617 patients were included in this analysis with a median follow-up of 20·0 months (range 0−48·0, IQR 10·1−24·8); 396 patients had progression events (ie, disease progression or death) and 290 patients had died. Median progression-free survival (11·1 months [95% CI 9·7−12·9]), median overall survival (25·6 months [23·1−34·3]), 1-year progression-free survival (48% [44–52]) and overall survival (74% [71–78]), and 2-year progression-free survival (30% [26–34]) and overall survival (53% [49–57]) were consistent with those in the individual trials. Patients with normal lactate dehydrogenase (LDH) concentration and fewer than three organ sites containing metastases (n=237) had the longest 1-year progression-free survival (68% [95% CI 62–74]) and overall survival (90% [87–94]) and 2-year progression-free survival (46% [40–54]) and overall survival (75% [70–81]), whereas patients with LDH concentration at least two times the upper limit of normal (n=70) had the shortest 1-year progression-free survival (8% [3–19]) and overall survival (40% [29–55]) and 2-year progression-free survival (2% [0–13]) and overall survival (7% [3–19]). Of patients with disease progression (n=379), survival after progression was longest in those with progression in baseline or new non-CNS lesions (n=205; median 10·0 months [95% CI 7·9−12·0]) and shortest in those with new CNS lesions or concurrent progression in baseline and new lesions (n=171; median 4·0 months [3·5−4·9]).
Several patient and clinical characteristics at and after baseline are associated with outcomes with dabrafenib plus trametinib, and durable benefit is possible with targeted treatment in defined patient subsets.

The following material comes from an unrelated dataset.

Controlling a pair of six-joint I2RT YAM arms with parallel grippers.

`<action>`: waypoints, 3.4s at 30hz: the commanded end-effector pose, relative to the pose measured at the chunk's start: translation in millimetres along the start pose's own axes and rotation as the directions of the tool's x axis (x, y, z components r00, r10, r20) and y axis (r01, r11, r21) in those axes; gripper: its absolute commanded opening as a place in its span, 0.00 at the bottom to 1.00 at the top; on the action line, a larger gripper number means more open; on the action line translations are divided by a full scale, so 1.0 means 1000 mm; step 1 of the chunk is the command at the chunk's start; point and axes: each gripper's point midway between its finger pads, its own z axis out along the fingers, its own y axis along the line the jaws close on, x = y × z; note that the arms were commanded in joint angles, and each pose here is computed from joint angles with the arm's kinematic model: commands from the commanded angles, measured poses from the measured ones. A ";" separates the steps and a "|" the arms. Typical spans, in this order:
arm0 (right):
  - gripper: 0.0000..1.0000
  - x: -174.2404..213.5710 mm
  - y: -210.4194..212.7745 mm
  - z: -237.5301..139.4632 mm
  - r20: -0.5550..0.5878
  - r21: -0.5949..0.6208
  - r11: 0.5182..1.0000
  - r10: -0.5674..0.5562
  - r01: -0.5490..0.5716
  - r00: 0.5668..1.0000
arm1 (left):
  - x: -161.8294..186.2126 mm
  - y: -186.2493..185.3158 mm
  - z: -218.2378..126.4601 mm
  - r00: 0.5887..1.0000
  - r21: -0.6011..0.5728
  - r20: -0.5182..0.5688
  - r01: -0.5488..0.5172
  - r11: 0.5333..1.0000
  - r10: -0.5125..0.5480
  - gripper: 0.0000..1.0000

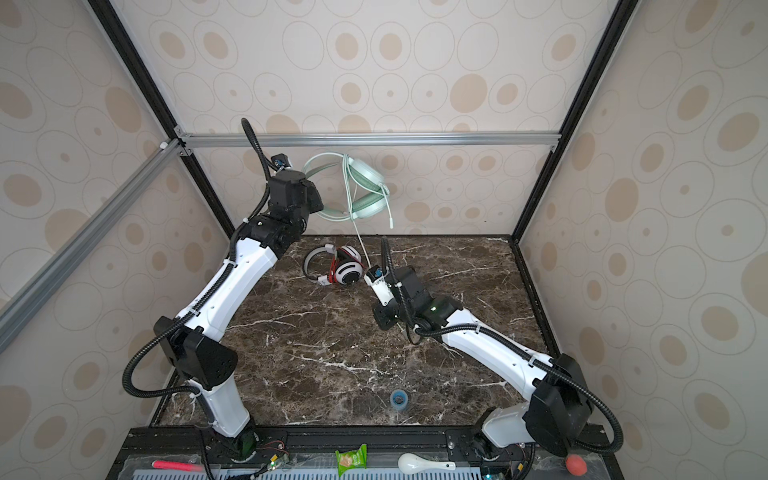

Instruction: Wrap the headphones

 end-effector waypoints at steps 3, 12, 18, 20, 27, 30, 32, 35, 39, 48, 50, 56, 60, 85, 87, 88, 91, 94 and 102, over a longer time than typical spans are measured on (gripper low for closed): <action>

About 40% of patients with advanced melanoma have activating BRAF mutations in their tumours, resulting in constitutive mitogen-activated protein kinase (MAPK) pathway signalling.1, 2, and 3 Dual MAPK pathway inhibition by targeting BRAF-mutant and MEK proteins with dabrafenib combined with trametinib improved response, progression-free survival, and overall survival in patients with BRAFV600E-mutant or BRAFV600K-mutant advanced melanoma compared with BRAF inhibitor monotherapy in three randomised clinical trials.4, 5, 6, 7, 8, and 9 Dabrafenib plus trametinib was assessed in the first-line setting in BRAF-inhibitor-naive patients in one phase 2 trial (BRF113220, part C only)4 and 5 and two phase 3 trials (COMBI-d6 and 7 and COMBI-v8, 9, and 10). For dabrafenib plus trametinib, overall response (complete plus partial response) was reported in 41 of 54 patients (76%, 95% CI not available) in BRF113220, 144 of 210 evaluable patients (69%, 62–75) in COMBI-d, and 231 of 351 (66%, 60–71) in COMBI-v (complete responses in eight [15%], 33 [16%], and 59 [17%], respectively), median progression-free survival was 9·4 months (95% CI 8·6−16·6), 11·0 months (8·0−13·9), and 12·6 months (10·7−15·5), and median overall survival was 25·0 months (95% CI 17·5−36·5), 25·1 months (19·2–not reached), and 25·6 months (22·6–not reached), respectively.4, 5, 6, and 9 Similarly, the combination of vemurafenib, a BRAF inhibitor, and cobimetinib, a MEK inhibitor, has impressive activity in patients with melanoma with activating BRAF mutations.11
Research in context
Evidence before this study
We searched PubMed up to Sept 6, 2016, for phase 1–3 clinical trials with the terms “combination”, “BRAF”, “MEK”, and “melanoma”, and identified 265 articles, eight of which were primary analyses or updated efficacy and safety analyses of phase 1, 2, or 3 clinical trials of combined BRAF and MEK inhibition in metastatic cutaneous melanoma. BRAF and MEK inhibition improved progression-free survival and overall survival in patients with BRAFV600-mutant melanoma, although the degree of treatment benefit varied. Studies of small groups of patients treated with dabrafenib and trametinib have explored clinical factors associated with response and progression, and identified that sex and lactate dehydrogenase (LDH) concentration were associated with prolonged survival. By contrast, analysis of baseline melanoma tissue has not yielded any tissue biomarker predictive of long-term survival. Pivotal phase 2 (BRF113220) and phase 3 (COMBI-d and COMBI-v) studies of dabrafenib plus trametinib have provided a large homogeneous dataset for assessment of clinical factors associated with response and survival in patients receiving these drugs.
Added value of this study
To our knowledge, this pooled analysis uses the largest dataset available for BRAF and MEK inhibitor combination treatment in melanoma. Efficacy data were consistent across trials, supporting pooling of the data for retrospective analyses. Using statistical analyses that identified risk factors and considered the potential interactions and hierarchy between them, baseline LDH concentration or number of organ sites containing metastases, or both, were identified as the best baseline predictors of progression-free survival and overall survival. Descriptive analyses showed that best response was associated with progression-free survival and overall survival, and although the baseline factors predictive of progression-free survival and overall survival also predicted response, baseline sum of tumour diameters most strongly predicted complete response. Duration of clinical benefit differed between the best and worst prognostic groups identified in this study, and patterns of progression also varied across the pooled population, with corresponding differences in survival after progression.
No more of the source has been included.